# [What is needed]
Whatever the records contain, reproduce all of them exactly.

Dataset START

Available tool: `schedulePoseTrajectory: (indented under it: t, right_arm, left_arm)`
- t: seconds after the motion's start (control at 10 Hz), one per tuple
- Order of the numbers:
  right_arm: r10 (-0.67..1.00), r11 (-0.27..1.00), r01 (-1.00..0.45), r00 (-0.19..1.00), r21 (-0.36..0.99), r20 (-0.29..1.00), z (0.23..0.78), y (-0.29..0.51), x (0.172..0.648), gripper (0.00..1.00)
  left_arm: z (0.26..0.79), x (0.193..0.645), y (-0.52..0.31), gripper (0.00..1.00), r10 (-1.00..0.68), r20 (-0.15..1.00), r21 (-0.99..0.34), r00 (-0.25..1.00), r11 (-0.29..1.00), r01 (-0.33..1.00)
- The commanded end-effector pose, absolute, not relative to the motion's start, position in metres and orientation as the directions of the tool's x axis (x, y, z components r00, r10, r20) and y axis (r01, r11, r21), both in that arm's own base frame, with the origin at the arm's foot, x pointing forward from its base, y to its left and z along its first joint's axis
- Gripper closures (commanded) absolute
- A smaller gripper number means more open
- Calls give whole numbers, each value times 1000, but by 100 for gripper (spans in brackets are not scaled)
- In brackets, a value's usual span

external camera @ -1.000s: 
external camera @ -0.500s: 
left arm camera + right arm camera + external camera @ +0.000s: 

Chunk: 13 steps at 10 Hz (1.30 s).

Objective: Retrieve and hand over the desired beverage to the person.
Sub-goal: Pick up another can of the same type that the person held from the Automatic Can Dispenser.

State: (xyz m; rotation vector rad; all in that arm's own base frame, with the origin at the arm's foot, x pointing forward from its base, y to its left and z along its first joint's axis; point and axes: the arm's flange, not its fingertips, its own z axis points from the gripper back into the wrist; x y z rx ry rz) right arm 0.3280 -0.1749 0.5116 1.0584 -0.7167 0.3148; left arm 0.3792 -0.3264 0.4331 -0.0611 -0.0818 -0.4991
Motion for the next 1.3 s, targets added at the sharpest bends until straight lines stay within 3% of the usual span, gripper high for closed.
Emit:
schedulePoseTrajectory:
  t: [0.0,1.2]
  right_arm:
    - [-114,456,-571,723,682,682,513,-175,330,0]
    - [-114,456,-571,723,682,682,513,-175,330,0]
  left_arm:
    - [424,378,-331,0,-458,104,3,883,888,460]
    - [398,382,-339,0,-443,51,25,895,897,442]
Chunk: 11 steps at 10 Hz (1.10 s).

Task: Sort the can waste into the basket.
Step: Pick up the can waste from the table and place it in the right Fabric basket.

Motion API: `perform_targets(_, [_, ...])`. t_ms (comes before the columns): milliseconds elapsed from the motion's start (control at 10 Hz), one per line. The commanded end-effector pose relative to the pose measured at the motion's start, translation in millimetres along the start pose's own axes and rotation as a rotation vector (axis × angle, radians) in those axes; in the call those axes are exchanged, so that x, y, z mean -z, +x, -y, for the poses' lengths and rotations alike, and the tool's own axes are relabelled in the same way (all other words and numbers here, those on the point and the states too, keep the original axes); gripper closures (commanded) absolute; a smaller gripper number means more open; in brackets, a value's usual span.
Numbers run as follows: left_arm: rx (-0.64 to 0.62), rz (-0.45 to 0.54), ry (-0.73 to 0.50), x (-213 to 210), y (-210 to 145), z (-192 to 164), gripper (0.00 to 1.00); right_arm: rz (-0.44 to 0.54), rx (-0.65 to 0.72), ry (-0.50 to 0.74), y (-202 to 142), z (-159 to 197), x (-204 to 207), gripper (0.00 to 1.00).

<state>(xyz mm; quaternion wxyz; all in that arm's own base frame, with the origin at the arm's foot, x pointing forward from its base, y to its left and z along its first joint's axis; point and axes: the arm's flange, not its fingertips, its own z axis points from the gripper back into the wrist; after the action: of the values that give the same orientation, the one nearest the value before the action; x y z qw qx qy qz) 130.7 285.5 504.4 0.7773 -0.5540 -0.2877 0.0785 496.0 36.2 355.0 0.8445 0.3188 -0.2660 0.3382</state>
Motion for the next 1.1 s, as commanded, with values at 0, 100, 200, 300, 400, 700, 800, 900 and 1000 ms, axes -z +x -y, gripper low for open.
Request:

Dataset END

# [Written response]
Available tool: `schedulePoseTrajectory: (indented under it: t, right_arm, left_arm)`
- t: seconds after the motion's start (control at 10 Hz), one per tuple
- Order of the numbers:
  right_arm: r10 (-0.67..1.00), r11 (-0.27..1.00), r01 (-1.00..0.45), r00 (-0.19..1.00), r21 (-0.36..0.99), r20 (-0.29..1.00), z (0.23..0.78), y (-0.29..0.51), x (0.172..0.648), gripper (0.00..1.00)
  left_arm: z (0.26..0.79), x (0.193..0.645), y (-0.52..0.31), gripper (0.00..1.00), r10 (-1.00..0.68), r20 (-0.15..1.00), r21 (-0.99..0.34), r00 (-0.25..1.00), r11 (-0.29..1.00), r01 (-0.33..1.00)
- The commanded end-effector pose, absolute, not relative to the motion's start, position in metres and orientation as the directions of the tool's x axis (x, y, z components r00, r10, r20) and y axis (r01, r11, r21), both in that arm's own base frame, with the origin at the arm's foot, x pointing forward from its base, y to its left and z along its first joint's axis
- Gripper closures (commanded) absolute
- A smaller gripper number means more open
- Calls give whole numbers, each value times 1000, but by 100 for gripper (spans in brackets are not scaled)
- In brackets, a value's usual span

external camera @ -1.000s: 
external camera @ -0.500s: 
left arm camera + right arm camera + external camera @ +0.000s: 

Chunk: 13 steps at 10 Hz (1.30 s).

Objective: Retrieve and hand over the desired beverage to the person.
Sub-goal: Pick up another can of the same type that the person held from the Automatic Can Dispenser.

State: (xyz m; rotation vector rad; all in that arm's own base frame, with the origin at the arm's foot, x pointing forward from its base, y to its left and z along its first joint's axis; point and axes: the arm's flange, not its fingertips, its own z axis points from the gripper back into the wrist; x y z rx ry rz) right arm 0.3280 -0.1749 0.5116 1.0584 -0.7167 0.3148; left arm 0.3792 -0.3264 0.4331 -0.0611 -0.0818 -0.4991
Motion for the next 1.3 s, targets added at the sharpest bends until straight lines stay within 3% of the usual span, gripper high for closed.
Emit:
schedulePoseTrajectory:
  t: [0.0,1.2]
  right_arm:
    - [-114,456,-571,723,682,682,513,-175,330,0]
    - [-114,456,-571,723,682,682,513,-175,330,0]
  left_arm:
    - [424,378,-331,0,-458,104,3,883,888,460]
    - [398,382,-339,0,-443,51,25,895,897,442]
Chunk: 11 steps at 10 Hz (1.10 s).

Task: Sort the can waste into the basket.
Step: Pick up the can waste from the table and place it in the right Fabric basket.

Motion API: `perform_targets(_, [_, ...])`. t_ms (comes before the columns): milliseconds elapsed from the motion's start (control at 10 Hz), one per line. The commanded end-effector pose relative to the pose measured at the motion's start, translation in millimetres along the start pose's own axes and rotation as a rotation vector (axis × angle, radians) in those axes; in the call those axes are exchanged, so that x, y, z mean -z, +x, -y, for the poses' lengths and rotations alike, and the tool's own axes are relabelled in the same way (all other words and numbers here, those on the point and the states too, keep the original axes); gripper closures (commanded) absolute; a smaller gripper number means more open; in brackets, a value's usual span.
Numbers run as follows: left_arm: rx (-0.64 to 0.62), rz (-0.45 to 0.54), ry (-0.73 to 0.50), x (-213 to 210), y (-210 to 145), z (-192 to 164), gripper (0.00 to 1.00); right_arm: rz (-0.44 to 0.54), rx (-0.65 to 0.72), ry (-0.50 to 0.74), y (-202 to 142), z (-159 to 197), x (-204 to 207), gripper (0.00 to 1.00).

<state>(xyz mm; quaternion wxyz; all in that arm's own base frame, with the origin at the arm's foot, x pointing forward from its base, y to its left and z along its first joint's axis; point and axes: the arm's flange, not its fingertips, its own z axis points from the gripper back into the wrist; after the action: of the values that give the same orientation, the one nearest the value before the action; x y z qw qx qy qz) 130.7 285.5 504.4 0.7773 -0.5540 -0.2877 0.0785 496.0 36.2 355.0 0.8445 0.3188 -0.2660 0.3382</state>
Motion for the next 1.1 s, as commanded, with values at 0, 100, 200, 300, 400, 700, 800, 900 and 1000 ms, axes -z +x -y, gripper low for open.
Request:

There is nothing more to this answer.